Alisa Burras

Personal information
- Born: June 23, 1975 (age 50) Chicago, Illinois, U.S.
- Listed height: 6 ft 3 in (1.91 m)
- Listed weight: 218 lb (99 kg)

Career information
- High school: John Marshall (Chicago, Illinois)
- College: Arkansas–Fort Smith (1994–1996); Louisiana Tech (1996–1998);
- Playing career: 1998–2003
- Position: Center

Career history
- 1998: Colorado Xplosion
- 1999: Cleveland Rockers
- 2000–2002: Portland Fire
- 2003: Seattle Storm

Career highlights
- All-American – USBWA (1998); Second-team All-American – AP, USBWA (1998); Sun Belt Player of the Year (1997); 2x First-team All-Sun Belt (1997, 1998); First-team NJCAA All-American (1996);
- Stats at WNBA.com
- Stats at Basketball Reference

= Alisa Burras =

American basketball player (born 1975)

Alisa Marzatte Burras (born June 23, 1975) is an American former professional women's basketball player.

==Early life and education==
She was born and raised in Chicago, Illinois.

==College career==
Burras played for Westark Community College in Fort Smith, Arkansas from 1994 to 1996 and helped lead the Lady Lions to the 1995 JUCO National Championship. She left Westark with school records for points (1481), rebounds (534), and blocks (121). Legendary coach Leon Barmore offered Burras a scholarship to play for Louisiana Tech University, and she played with the Lady Techsters from 1996 to 1998. Burras led LA Tech to the NCAA Championship Game in 1998 but lost to Tennessee 93–74. In the championship game, she posted 19 points and 10 rebounds for the Lady Techsters. During her two seasons at LA Tech, the Lady Techsters compiled a 62–8 record.

==Professional career==
===ABL===
Burras was drafted in the first round (fifth overall) by the Colorado Xplosion in the 1998 ABL Draft.

===WNBA===
When the ABL folded, she was signed by the WNBA and allocated to the Cleveland Rockers on May 11, 1999.

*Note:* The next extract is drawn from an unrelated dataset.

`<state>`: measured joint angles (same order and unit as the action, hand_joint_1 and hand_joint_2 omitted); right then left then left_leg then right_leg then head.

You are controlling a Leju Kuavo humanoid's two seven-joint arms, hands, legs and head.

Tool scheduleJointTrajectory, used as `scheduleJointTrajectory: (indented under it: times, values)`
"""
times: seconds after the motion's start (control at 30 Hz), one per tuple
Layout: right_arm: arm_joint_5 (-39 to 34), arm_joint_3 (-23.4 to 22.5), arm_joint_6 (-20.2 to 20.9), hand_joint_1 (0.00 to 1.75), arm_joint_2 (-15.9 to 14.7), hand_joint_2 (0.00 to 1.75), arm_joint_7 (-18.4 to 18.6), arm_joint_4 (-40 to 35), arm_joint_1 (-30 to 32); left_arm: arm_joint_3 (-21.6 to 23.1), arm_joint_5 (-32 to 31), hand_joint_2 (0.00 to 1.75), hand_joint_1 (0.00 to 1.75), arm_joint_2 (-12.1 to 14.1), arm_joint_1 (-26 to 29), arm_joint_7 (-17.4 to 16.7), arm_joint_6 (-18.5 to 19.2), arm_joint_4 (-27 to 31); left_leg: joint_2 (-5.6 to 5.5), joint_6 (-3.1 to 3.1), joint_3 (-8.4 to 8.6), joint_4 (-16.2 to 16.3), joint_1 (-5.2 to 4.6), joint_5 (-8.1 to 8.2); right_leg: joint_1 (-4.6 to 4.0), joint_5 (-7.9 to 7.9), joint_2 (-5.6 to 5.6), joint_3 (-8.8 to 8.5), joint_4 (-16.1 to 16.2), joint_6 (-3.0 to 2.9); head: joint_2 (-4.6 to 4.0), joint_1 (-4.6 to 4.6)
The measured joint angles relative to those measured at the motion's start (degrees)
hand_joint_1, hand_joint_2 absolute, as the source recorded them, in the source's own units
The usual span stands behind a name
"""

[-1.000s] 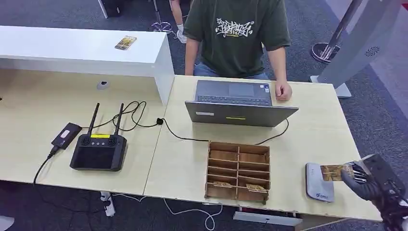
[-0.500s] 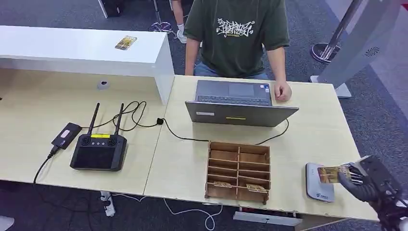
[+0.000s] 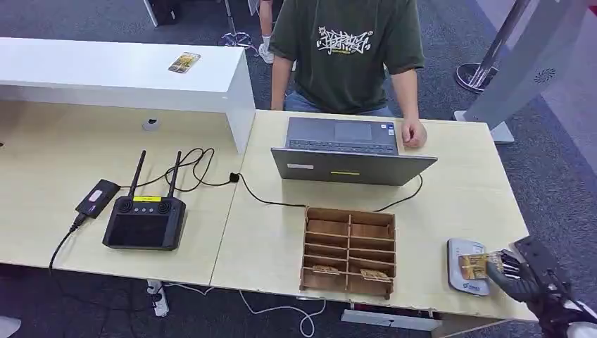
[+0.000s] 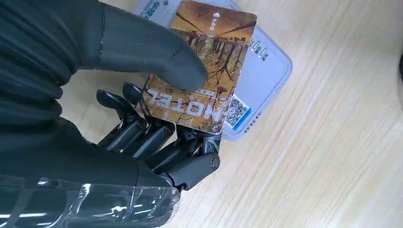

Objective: Pass the card to the sensor for recognition and then transmit it.

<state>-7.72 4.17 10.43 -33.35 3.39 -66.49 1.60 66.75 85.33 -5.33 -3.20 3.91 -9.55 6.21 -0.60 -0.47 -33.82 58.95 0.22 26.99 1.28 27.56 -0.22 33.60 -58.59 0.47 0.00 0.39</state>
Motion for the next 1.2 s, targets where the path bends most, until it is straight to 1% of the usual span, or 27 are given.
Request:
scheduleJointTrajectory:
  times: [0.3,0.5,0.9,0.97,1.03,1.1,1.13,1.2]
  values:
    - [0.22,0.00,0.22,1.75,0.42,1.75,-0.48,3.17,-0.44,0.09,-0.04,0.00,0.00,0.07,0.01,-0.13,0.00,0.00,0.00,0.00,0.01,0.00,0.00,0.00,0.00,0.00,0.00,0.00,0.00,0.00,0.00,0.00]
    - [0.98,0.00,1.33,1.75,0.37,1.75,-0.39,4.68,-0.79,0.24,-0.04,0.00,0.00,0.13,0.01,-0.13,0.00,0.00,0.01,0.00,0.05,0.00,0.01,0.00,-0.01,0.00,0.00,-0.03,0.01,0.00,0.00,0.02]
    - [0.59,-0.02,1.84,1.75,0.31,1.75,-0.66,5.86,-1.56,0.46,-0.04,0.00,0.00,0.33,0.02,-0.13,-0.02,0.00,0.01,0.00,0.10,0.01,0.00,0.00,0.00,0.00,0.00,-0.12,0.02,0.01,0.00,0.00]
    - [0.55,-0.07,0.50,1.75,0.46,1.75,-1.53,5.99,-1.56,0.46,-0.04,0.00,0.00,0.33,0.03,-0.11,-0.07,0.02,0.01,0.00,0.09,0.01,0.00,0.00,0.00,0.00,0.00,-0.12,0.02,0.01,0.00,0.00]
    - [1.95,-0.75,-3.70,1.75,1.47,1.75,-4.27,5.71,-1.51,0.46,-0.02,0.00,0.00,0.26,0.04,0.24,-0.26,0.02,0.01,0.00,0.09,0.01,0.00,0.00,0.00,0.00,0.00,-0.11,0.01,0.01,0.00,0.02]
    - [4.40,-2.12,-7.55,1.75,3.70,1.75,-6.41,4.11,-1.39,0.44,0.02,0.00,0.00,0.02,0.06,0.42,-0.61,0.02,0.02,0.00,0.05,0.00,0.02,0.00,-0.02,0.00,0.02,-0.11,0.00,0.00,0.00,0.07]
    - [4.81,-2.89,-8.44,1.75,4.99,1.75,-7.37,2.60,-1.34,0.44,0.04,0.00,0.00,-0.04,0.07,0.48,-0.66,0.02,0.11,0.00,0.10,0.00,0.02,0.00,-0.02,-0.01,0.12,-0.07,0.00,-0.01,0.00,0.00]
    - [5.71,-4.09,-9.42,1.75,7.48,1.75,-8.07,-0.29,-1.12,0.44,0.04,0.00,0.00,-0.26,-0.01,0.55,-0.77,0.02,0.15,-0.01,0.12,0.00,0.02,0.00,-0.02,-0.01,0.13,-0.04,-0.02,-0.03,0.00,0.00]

After the 1999 season on December 15, 1999, Burras was selected in the first round (fourth overall) of the 2000 expansion draft by the Portland Fire. She played for the Fire for 3 seasons until the franchise folded.

She was then selected ninth overall in the 2003 WNBA dispersal draft by the Seattle Storm. Burras retired after the 2003 season.

==Career statistics==

===WNBA===
====Regular season====

| Year | Team | GP | GS | MPG | FG% | 3P% | FT% | RPG | APG | SPG | BPG | TO | PPG |
|---|---|---|---|---|---|---|---|---|---|---|---|---|---|
| 1999 | Cleveland | 31 | 22 | 18.2 | 53.9 | 0.0 | 55.3 | 4.0 | 0.5 | 0.5 | 0.3 | 1.2 | 7.5 |
| 2000 | Portland | 21 | 4 | 15.0 | 58.7 | 0.0 | 75.6 | 3.5 | 0.3 | 0.1 | 0.3 | 1.7 | 7.6 |
| 2001 | Portland | 26 | 1 | 10.5 | 53.0 | 0.0 | 58.1 | 2.3 | 0.4 | 0.2 | 0.1 | 1.2 | 4.1 |
| 2002 | Portland | 32 | 24 | 19.8 | 62.9 | 0.0 | 84.6 | 4.6 | 0.2 | 0.3 | 0.2 | 1.5 | 8.7 |
| 2003 | Seattle | 27 | 2 | 10.0 | 46.7 | 0.0 | 70.4 | 2.3 | 0.2 | 0.2 | 0.2 | 0.9 | 3.3 |
| Career | 5 years, 3 teams | 137 | 53 | 15.0 | 56.4 | 0.0 | 69.7 | 3.4 | 0.3 | 0.3 | 0.2 | 1.3 | 6.3 |

===College===

| Year | Team | GP | GS | MPG | FG% | 3P% | FT% | RPG | APG | SPG | BPG | TO | PPG |
| 1996–97 | Louisiana Tech | 35 | - | - | 60.2 | 0.0 | 57.4 | 9.5 | 0.5 | 1.2 | 1.6 | - | 18.2 |
| 1997–98 | Louisiana Tech | 35 | - | - | 60.5 | 0.0 | 58.0 | 8.1 | 0.7 | 1.2 | 0.9 | - | 14.2 |
| Career |  | 70 | - | - | 60.3 | 0.0 | 57.7 | 8.8 | 0.6 | 1.2 | 1.3 | - | 16.2 |
Statistics retrieved from Sports-Reference.